El escritor -parafraseando al padre Jorge Cela s.j.- prefiere correr el riesgo de ganar que tener la seguridad de perder. No hay una frase que resuma el agradecimiento que siento por cada persona que dedica tiempo en su vida para: leerme, corregirme, agradecerme, mostrar su descontento con algunas de mis ideas o decirme que “ahora sí pude dar en el clavo con alguna afirmación”. Mi pasión por la escritura nace del lector que soy. Si cierro los ojos puedo retroceder al librero de al lado de mi cama en Guanabacoa, La Habana, donde intenté comprender qué significaba “el rey gusano” para Under Kilimanjaro de Ernest Hemingway.

De adolescente soñé con ser reguetonero. Desistí. En la universidad supe que la comunicación era mi vocación. Al final, cambié canciones por artículos. No me fue tan mal. Tengo lectores de todas las edades y posiciones filosóficas, amigos y detractores. Incluso haters que sólo me leen para saber en qué fallo, pero aún así, les agradezco, pues me leen. Sé lo que significa sentarse frente a la página en blanco y navegar palabra tras palabra para decir algo valioso.

Todo en la vida lleva esfuerzo. Eso es un consejo enorme que le agradezco al padre Yayo cuando me dio la oportunidad de ser redactor en un medio tan querido para el pueblo cubano como es Vida Cristiana. Mis artículos llegaban de forma impresa a la Iglesia que asistía o a la de algún amigo y algún lector que no me reconocía, pues sólo aparecía mi firma, me decía su opinión sobre el texto. La expresión de ver a otro leyéndote, es una de las imágenes que atesoro para siempre, no tiene precio. A veces eran críticas furibundas, pero todo escritor reconoce que una vez salga su texto deja de ser de él para convertirse en lo que desee interpretar el lector. Son los riesgos de un oficio marcado por la experiencialidad. Solía decir Borges, “la lectura es un laberinto que no tiene un único mapa de salida”.

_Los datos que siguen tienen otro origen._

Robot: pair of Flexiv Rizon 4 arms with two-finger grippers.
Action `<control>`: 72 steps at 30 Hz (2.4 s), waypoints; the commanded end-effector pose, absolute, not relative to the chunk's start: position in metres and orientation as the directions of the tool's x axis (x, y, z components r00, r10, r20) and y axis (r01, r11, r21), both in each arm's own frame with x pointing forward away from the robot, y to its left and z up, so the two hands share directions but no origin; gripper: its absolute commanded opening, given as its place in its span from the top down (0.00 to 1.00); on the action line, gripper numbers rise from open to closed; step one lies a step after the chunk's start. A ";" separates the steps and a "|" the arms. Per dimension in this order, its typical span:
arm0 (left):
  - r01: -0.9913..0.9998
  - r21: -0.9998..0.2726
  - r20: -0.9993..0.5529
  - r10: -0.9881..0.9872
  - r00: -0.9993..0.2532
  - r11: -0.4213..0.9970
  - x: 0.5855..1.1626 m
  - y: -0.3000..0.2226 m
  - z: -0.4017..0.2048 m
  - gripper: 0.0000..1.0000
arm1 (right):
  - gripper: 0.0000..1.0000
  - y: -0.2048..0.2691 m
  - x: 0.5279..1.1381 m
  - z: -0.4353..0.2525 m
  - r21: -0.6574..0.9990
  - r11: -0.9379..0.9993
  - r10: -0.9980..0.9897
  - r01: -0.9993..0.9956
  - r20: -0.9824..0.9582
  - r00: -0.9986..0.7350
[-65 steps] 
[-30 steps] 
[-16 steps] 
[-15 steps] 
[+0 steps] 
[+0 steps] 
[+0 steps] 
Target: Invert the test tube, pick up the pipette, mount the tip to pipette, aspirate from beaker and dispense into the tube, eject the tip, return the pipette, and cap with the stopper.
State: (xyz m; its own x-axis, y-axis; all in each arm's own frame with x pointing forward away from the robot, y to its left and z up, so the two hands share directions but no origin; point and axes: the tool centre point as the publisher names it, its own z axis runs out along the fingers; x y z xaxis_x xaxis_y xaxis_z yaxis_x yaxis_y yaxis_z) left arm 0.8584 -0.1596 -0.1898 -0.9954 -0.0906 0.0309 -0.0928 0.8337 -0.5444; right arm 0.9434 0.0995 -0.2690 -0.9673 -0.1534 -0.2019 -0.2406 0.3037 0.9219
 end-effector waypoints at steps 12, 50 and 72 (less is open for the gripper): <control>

Una de las características esenciales que aprecio de la espiritualidad ignaciana es el agradecimiento. Dentro de cada lector hay también una esperanza, una circunstancia, una fe. Al final eso también es la escritura: “un acto de fe”. Todo comienza en el amor de alguien con deseos de transmitir una idea y de otros seres humanos con deseos de interpretarlas. Hay dos formas de escribir. La que va poniendo palabras fáciles, edulcoradas, maquilladas de la opinión de moda para estar de acuerdo con todo el mundo. Y existe la que va tejiendo un relato propio, auténtico, para que cuando te salga la frase indicada caiga de golpe en una mente y la ponga a pensar, prefiero la segunda. Su felicidad es infinitamente superior a mantener tu “ego” literario a raya. Pero ofrece un riesgo. Hay que aprender a valorar la felicidad pequeña, como observar a tu madre leyéndote en la Iglesia. La clave está en pensarlo a usted, lector, como una posibilidad infinita de transformar el mundo.